Napa cabbage, rutabaga and turnips, May 16.

Napa cabbage, May 28.

Unfortunately, the hot weather made everything bolt before they matured enough to actually eat. All of the Napa, rutabaga and turnips ended up in the compost bin :(

As did the broccoli, cauliflower and romanesco.


The kale and collards did well, as did the green cabbages - the red got shaded out by the kale :( However, both green cabbages seem to be growing at the same rate, even though The Early Jersey Wakefield is supposed to be an early variety (hence the name!)

Early Jersey Wakefield
Copenhagen Market

I'm going to pick one of the Early Jerseys soon, and see how much I actually get from it. It's been FAR longer than the 63 days from transplant that the variety claims. I direct seeded, so I expected it to take a bit longer, but these were seeded at the beginning of April. That's four months!
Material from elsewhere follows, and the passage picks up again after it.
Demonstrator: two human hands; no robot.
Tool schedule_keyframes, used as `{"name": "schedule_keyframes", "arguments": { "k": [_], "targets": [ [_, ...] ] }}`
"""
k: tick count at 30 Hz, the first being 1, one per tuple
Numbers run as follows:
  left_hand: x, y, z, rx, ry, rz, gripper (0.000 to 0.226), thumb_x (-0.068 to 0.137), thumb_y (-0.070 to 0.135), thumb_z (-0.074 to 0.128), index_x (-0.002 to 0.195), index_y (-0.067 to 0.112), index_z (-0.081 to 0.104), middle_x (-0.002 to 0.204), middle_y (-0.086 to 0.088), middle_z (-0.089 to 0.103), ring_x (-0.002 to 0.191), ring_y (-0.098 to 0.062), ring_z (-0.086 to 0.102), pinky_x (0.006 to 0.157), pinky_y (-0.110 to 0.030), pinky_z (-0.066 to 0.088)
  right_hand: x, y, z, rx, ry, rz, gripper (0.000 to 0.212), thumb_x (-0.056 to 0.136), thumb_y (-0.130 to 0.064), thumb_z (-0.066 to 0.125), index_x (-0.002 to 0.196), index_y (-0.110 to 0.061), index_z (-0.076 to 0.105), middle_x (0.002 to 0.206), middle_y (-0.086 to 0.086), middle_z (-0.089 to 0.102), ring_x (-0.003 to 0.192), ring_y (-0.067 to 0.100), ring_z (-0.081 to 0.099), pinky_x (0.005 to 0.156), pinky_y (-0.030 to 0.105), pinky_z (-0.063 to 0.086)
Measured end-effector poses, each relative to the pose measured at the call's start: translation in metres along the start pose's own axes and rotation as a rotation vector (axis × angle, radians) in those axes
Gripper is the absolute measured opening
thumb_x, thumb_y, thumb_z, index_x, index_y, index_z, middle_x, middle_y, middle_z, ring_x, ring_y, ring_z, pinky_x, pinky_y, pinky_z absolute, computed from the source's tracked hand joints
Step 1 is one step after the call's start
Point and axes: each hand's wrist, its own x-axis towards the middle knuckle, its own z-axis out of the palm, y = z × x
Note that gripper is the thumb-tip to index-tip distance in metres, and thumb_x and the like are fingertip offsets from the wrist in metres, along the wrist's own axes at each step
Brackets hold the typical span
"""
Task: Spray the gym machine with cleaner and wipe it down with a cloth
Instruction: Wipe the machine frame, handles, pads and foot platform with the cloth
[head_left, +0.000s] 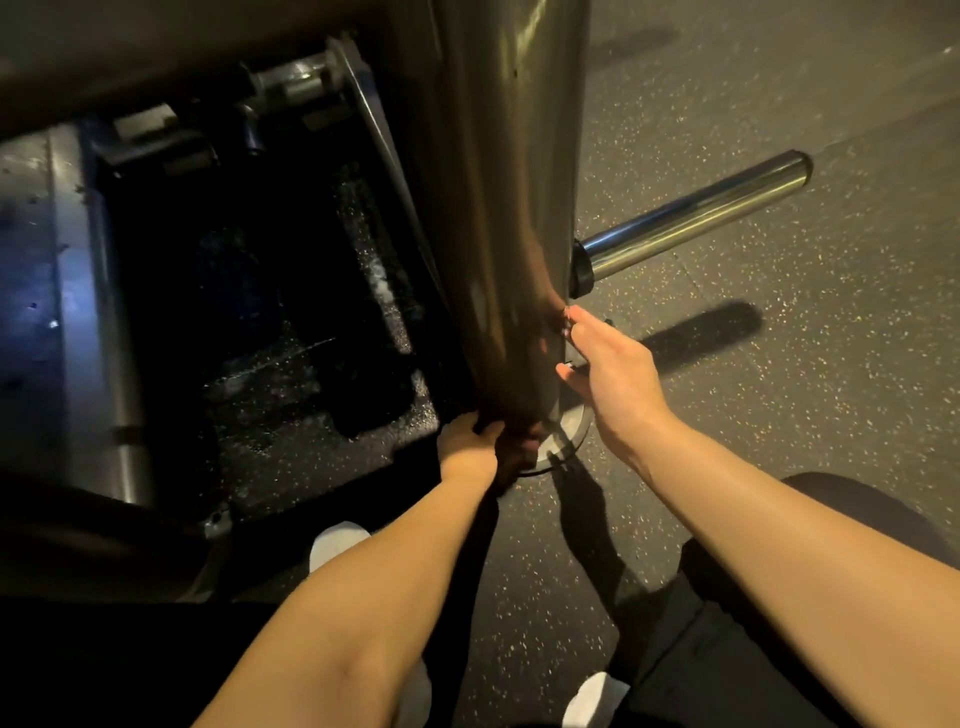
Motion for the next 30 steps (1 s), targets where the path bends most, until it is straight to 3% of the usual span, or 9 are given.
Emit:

So, lessons learned? Lettuce seed mixes are great. Succession planting and variety selection is important. And I need to re-think my brassica growing strategy - I'm no wasting an entire bed anymore, simply to pull half of it out and add it to the compost. I know the weather this spring was unusual, but springs are getting warmer, earlier in general. It's quite possible I will switch entirely to fall-sown brassicas and over-wintering for an early spring harvest.

No comments:

Post a Comment


Related Posts Plugin for WordPress, Blogger...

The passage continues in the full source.